« Le scandale, c'est de faire un procès à un médecin qui ne veut que bien soigner ses malades ». Ce mardi 2 octobre, costume beige et cravate texane autour du cou, le Dr Julien Blain répète inlassablement ce que son avocat a détaillé devant les juges du tribunal des affaires de Sécurité sociale (TASS) de Pontoise, dans le Val d'Oise : seule la sécurité de ses patients lui importe.
Ce généraliste de 61 ans, installé à Saint-Brice-sous-Forêt (Val d'Oise), est poursuivi pour avoir inscrit un trop grand nombre de fois la mention « non substituable » sur ses ordonnances. Condamné à une pénalité financière de 400 euros par sa caisse primaire d'assurance-maladie (CPAM) après un contrôle de son activité, il a refusé de payer cette somme et a donc été convoqué devant le tribunal.
Sacerdoce
Devant la présidente du tribunal et ses deux assesseurs, l'avocat du Dr Blain, Me Nicolas Choley, rappelle que son client « compile les recherches sur les génériques depuis plus de dix ans ». Il en est arrivé à la conclusion que ceux-ci sont plus dangereux pour le patient que le médicament princeps, d'où les multiples mentions « NS ». « Le ministère, l'assurance-maladie et l'Agence de sécurité du médicament (ANSM) sont restés silencieux face à ses arguments et interpellations », souligne-t-il. L'avocat pointe aussi du doigt une violation « du principe du contradictoire » de son client. « La procédure de pénalités a été lancée avant la fin du contrôle d'activité du médecin ! »

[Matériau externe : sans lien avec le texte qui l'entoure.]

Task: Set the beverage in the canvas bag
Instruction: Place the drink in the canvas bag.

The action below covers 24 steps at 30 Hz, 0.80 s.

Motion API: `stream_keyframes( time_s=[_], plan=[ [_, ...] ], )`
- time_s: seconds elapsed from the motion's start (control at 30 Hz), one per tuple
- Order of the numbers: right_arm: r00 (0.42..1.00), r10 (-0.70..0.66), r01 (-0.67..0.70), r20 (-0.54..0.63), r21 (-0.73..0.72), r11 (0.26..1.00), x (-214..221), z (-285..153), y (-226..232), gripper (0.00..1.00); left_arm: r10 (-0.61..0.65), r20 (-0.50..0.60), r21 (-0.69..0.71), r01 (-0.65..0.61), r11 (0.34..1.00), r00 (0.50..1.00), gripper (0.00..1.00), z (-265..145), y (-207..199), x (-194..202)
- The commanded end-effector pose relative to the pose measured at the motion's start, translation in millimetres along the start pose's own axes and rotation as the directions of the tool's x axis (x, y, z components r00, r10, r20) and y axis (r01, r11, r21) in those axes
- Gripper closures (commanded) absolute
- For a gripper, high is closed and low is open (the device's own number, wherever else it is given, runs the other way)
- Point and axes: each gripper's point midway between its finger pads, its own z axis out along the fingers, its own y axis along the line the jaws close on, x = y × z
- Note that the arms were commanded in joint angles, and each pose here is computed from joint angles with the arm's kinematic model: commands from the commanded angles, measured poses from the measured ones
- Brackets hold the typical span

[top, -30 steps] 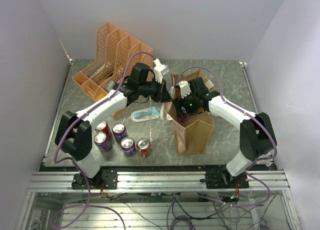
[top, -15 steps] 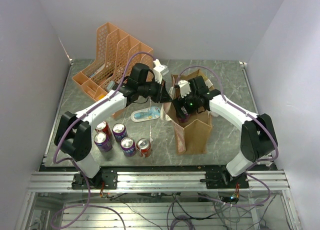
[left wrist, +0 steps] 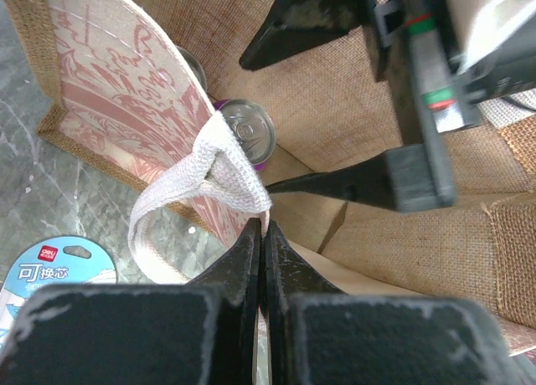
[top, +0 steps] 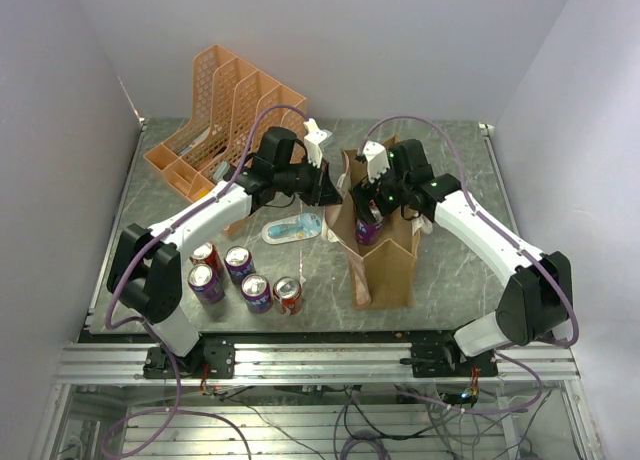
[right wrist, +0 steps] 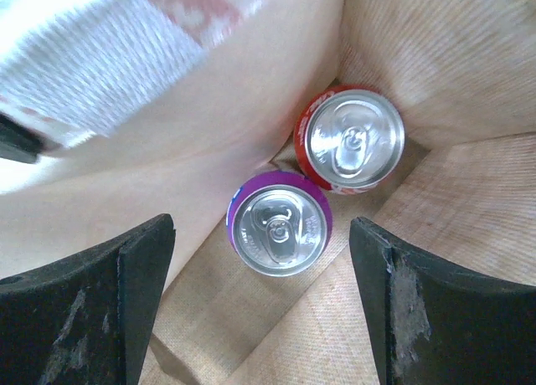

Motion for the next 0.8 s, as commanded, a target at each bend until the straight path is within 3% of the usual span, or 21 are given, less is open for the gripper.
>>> stream_keyframes(
  time_s=[0.0, 0.17, 0.3, 0.53, 0.7, 0.77],
  plan=[
    [0.992, -0.049, 0.044, 0.116, 0.042, 0.998, -44.0, -27.8, -6.6, 0.16, 0.004, 0.009, -0.03, -0.004, 1.0, 1.0, 0.93, -3.7, 3.6, -3.2],
    [0.978, -0.068, 0.06, 0.195, 0.048, 0.997, -71.4, -51.2, -4.9, 0.16, 0.015, 0.017, -0.037, -0.014, 0.999, 1.0, 0.9, -4.8, 2.7, -8.2],
    [0.964, -0.084, 0.071, 0.251, 0.059, 0.996, -90.1, -68.2, -3.6, 0.16, 0.025, 0.022, -0.022, -0.024, 0.999, 0.999, 0.82, -4.8, -1.0, -11.0],
    [0.94, -0.086, 0.083, 0.329, 0.025, 0.996, -125.1, -87.2, 4.8, 0.15, 0.035, 0.031, -0.009, -0.034, 0.999, 0.999, 0.59, -12.9, -9.7, -12.9],
    [0.923, -0.11, 0.119, 0.368, -0.002, 0.993, -144.5, -94.7, 21.4, 0.15, 0.132, 0.037, 0.022, -0.133, 0.991, 0.991, 0.44, -30.3, -23.0, -16.6],
    [0.914, -0.133, 0.145, 0.383, -0.003, 0.989, -152.4, -97.3, 30.6, 0.15, 0.183, 0.047, 0.031, -0.185, 0.982, 0.982, 0.32, -41.8, -25.0, -20.0]
  ],
)
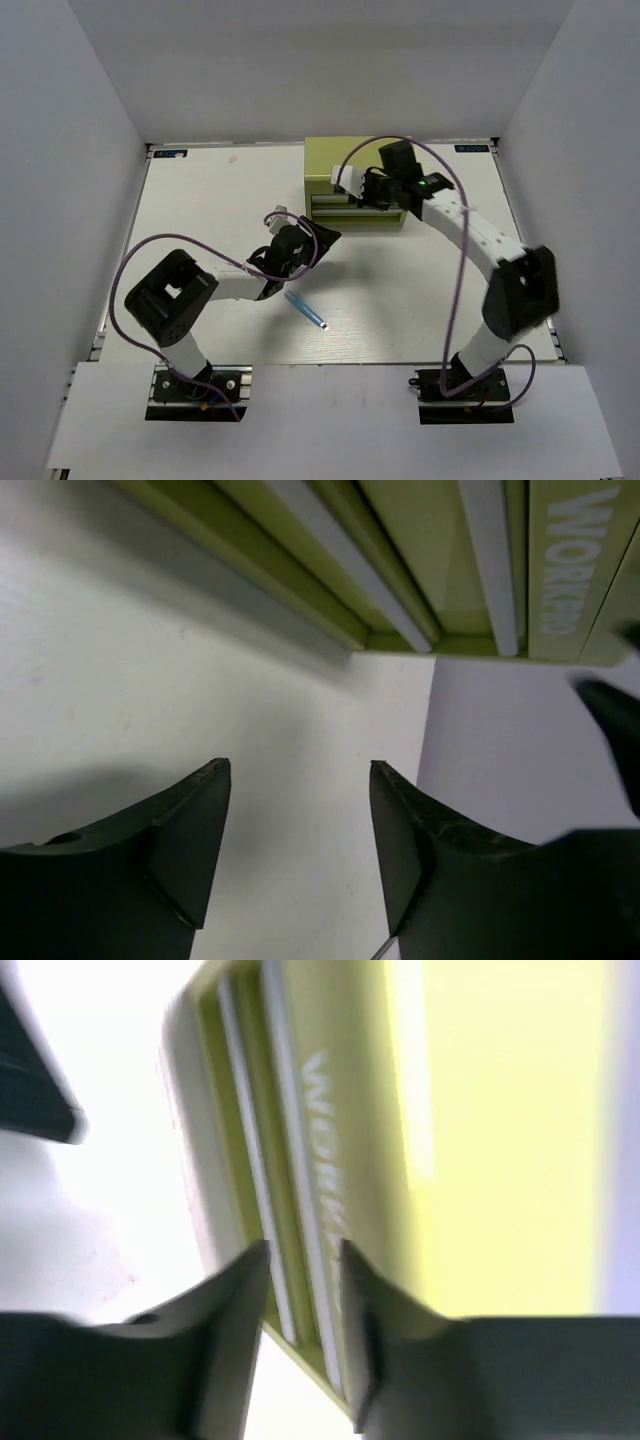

Surtout, il attire l'attention sur le devoir, « le sacerdoce » du médecin de famille : la santé de ses patients. « Comme il aime à la rappeler, le Dr Blain fonde sa décision en fonction des trois « M » : la maladie, le malade et le médicament, fait valoir Me Choley. Or, il y a un problème d'intolérance et d'inefficacité du médicament générique, telles sont les raisons du Dr Blain. »
Face à eux, la représentante de la caisse du Val-d'Oise a expliqué les causes de la pénalité financière infligée au médecin : un taux de mention « NS » de 72,2 %, entre le 1er septembre et le 31 décembre 2013, contre 5,3 % de moyenne nationale. Selon elle, ces taux justifient à eux seuls une pénalité. Le médecin a une liberté de prescription mais la mention NS, prévue dans le code de santé publique, doit cependant rester « exceptionnelle ».
L'employée de la caisse regrette par ailleurs que sur 277 prescriptions, seules 18 aient été utilisées dans l'affaire. « Le Dr Blain a opposé systématiquement le secret médical pour les autres, alors que le service médical de la caisse n'y est pas soumis », assure-t-elle. En guise de dernier argument, la caisse met en avant la jurisprudence de la Cour de cassation de juin 2018, où les magistrats ont estimé que le recours à une prescription assortie de la mention non substituable doit être justifié par le médecin prescripteur lui-même.
Applaudi à la sortie pour ses patients
Mais il en faudrait plus pour déstabiliser le Dr Blain, galvanisé par le soutien de ses patients. Présents à l'audience, une trentaine d'entre eux l'ont applaudi à la sortie de la salle. Tous disent comprendre son combat et louent « ses qualités de médecin ». Danielle, 70 ans, est venue spécialement de Versailles pour saluer la bataille du praticien. Elle assure avoir subi les effets secondaires d'un médicament générique en juillet 2017, avant de se tourner vers le Dr Blain. « Si j'avais pu prendre la parole devant la juge pour témoigner, je l'aurais fait », confie-t-elle.
La décision du tribunal est mise sous délibéré jusqu'au 28 novembre prochain. Me Nicolas Choley, espère une décision en faveur du Dr Blain. Dans le cas contraire, le généraliste est prêt à se pourvoir en cassation (il n'est pas possible d'interjeter appel pour les affaires de moins de 4 000 euros). « C'est une question de principe », conclut-il.